In total, new parents in Germany are entitled to 14 months’ paid parental leave. After the mandatory eight to 12 weeks, they receive 65% of their net salary for the remainder.
“Two months on 65% of the net salary are reserved for the father, and the remaining 10 months can be taken by either parent, or together in tandem, also at 65%,” explained Mia. “We are also entitled to 36 months of unpaid parental leave with our jobs assured for us. So in our case I am taking the full 12 months of paid leave and my husband took two months of paid and seven months of unpaid leave.”

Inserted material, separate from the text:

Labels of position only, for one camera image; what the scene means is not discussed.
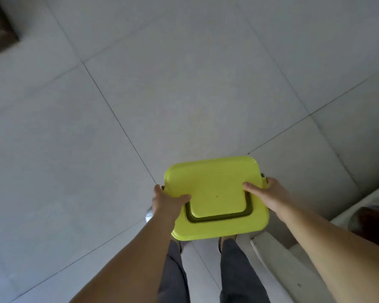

The main issues Mia encountered when arranging her maternity leave were due to language barriers. “HR wasn't really helpful, but mostly because my German skills are dire,” she told me. “I had a conversation with my bosses and told them how many months I was planning to take off, and they signed off on the fact that we had discussed it. The difficulties I had were more language-related than anything else.”
Overall, Mia has been happy with the German policy. “I think the parental leave is fair,” she said “The fact that my husband is taking time off with me is amazing, and the knowledge that we are both able to go back to work without any fear of losing our jobs gives us great peace of mind. It's just a little painful for our savings!”
Germany and the U.K. are just two examples of countries that provide paid leave to new mothers. Australian employers are required to provide 12 months of maternity leave, with the first 18 weeks paid. Estonia goes even further, providing 87 weeks of paid leave.
On the other side of the spectrum, four countries do not guarantee any paid time off for new mothers. Swaziland, Lesotho, Papa New Guinea. And the United States.
Catherine Hiles is a soon-to-be mother of two, and is saving like crazy to prepare for her second round of maternity leave. When she’s not pregnant and huge, she enjoys running, walking and chasing her 3-year-old daughter around.